What are FGDs and Why Do They Matter?
Feature
Description
Purpose
Reduces SO₂ emissions by up to 95% from coal combustion
Mechanism
Uses limestone slurry or seawater to scrub sulphur oxides from flue gas
Relevance
SO₂ contributes to PM2.5 formation, acid rain, respiratory and cardiac diseases
Global Practice
Mandatory in China, US, EU for all coal-fired plants since early 2000s
India’s Thermal Power Pollution Profile
Indicator
Value
Total TPPs
~180 (comprising 600+ units)
Share in electricity
~72% of total generation (as of 2025)
Share in SO₂ emissions
~51% of all industrial SO₂
Plants with FGD installed
Only 8% (mostly NTPC-run)
Exempted units post-policy
~468 units (78%)
Key Policy Update (July 2025)
Category
Criteria
FGD Mandate
Category A
Within 10 km of NCR or Tier-1 cities
Mandatory
Category B
Within 10 km of Critically Polluted Areas (CPAs) or Non-Attainment Cities (NACs)
Case-by-case
Category C
All others
Exempted
Result: Only ~11% (Category A) will remain under FGD norms.
Basis for Exemption: What Experts Said
The government relied on recommendations of a scientific panel led by Principal Scientific Adviser Ajay Sood:
Claimed Indian coal has low sulphur content
Found no major SO₂ difference in areas with or without FGDs
Argued that sulphates suppress warming, so removing SO₂ may increase net radiative forcing
Counterarguments by Public Health & Environmental Experts
Argument
Response
“Indian coal is low in sulphur”
But still emits enough SO₂ to drive PM2.5 in hotspots
“FGDs don’t improve local air quality”
Air quality impact depends on meteorology; long-range transport of SO₂ is well documented
“Sulphates cool the planet”
True — but co-benefits of SO₂ do not outweigh public health costs (respiratory illness, strokes)
“FGDs are costly”
Health costs of SO₂ are 5x higher than installation costs (per WHO/ICMR studies)
Global Standards vs India’s Position
Country
FGD Mandate
Implementation
China
Mandatory since 2005
95%+ compliance
USA
Under Clean Air Act
Applied to >90% of coal plants
Germany
FGD since 1983
Complete compliance
India
First mandated in 2015, now diluted in 2025
78% exempted
Implications of the Decision
Environmental:
Higher SO₂ emissions → elevated secondary particulate matter (sulphates)
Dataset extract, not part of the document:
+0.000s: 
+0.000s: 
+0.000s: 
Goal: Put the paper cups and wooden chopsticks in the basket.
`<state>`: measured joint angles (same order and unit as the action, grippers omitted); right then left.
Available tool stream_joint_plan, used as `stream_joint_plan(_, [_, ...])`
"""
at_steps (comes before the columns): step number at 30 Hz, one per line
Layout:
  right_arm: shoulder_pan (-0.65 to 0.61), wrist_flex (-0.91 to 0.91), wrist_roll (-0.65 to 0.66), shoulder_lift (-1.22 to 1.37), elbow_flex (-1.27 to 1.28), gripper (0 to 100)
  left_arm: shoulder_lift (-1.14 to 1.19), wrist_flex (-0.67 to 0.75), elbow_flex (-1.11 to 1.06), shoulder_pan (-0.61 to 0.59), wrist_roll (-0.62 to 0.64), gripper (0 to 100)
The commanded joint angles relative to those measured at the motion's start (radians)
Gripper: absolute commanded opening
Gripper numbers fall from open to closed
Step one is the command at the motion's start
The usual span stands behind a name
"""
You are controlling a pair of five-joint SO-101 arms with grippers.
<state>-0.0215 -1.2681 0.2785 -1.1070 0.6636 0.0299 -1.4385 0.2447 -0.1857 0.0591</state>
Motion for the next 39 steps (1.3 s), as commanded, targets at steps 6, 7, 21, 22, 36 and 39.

Weakens India’s commitment to air quality improvement under NCAP
Potential rise in acid rain impacting crops, soil, monuments
Public Health:
Risk of increased respiratory and cardiovascular illnesses
Higher disease burden in rural areas near exempted plants
Economic:
Disincentivises green tech investment in the power sector
Short-term relief for discoms & thermal producers, but long-term cost-shifting to health sector
Global Commitments:
May impact India’s COP pledges on emissions intensity
Could weaken diplomatic stance on climate finance and clean tech if domestic credibility erodes
Way Forward: Balancing Power and Pollution
Reprioritise Targeted FGDs: Mandate for plants near dense populations, agricultural belts, and ecological hotspots.
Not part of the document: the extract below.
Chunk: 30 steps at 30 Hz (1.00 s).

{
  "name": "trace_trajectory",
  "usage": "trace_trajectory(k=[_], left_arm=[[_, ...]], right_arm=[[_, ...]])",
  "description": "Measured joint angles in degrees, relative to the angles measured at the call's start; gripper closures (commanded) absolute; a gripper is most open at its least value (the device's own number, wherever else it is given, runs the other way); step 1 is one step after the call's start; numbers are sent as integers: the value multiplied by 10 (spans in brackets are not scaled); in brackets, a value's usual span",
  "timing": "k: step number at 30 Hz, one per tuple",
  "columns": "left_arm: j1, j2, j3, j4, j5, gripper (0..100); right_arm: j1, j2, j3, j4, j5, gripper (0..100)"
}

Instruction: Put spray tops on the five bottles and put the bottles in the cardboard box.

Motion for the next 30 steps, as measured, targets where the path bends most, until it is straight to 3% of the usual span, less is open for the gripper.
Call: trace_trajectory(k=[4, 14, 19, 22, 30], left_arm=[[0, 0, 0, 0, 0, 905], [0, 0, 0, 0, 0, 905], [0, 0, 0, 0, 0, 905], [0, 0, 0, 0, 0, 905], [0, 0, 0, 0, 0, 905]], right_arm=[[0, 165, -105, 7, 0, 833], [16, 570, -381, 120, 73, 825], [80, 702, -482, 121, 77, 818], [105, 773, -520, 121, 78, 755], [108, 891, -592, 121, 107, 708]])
Subsidised Technology Deployment: Viability gap funding for older plants; tie to ESG-linked financing.
Integrated Emissions Tracking: Mandatory online SO₂, NOx, PM reporting on public dashboard.
Health Cost Valuation: Incorporate externalities into tariff-setting by CERC.
Accelerate Renewables: Reduce dependence on coal by scaling solar-wind-battery hybrids.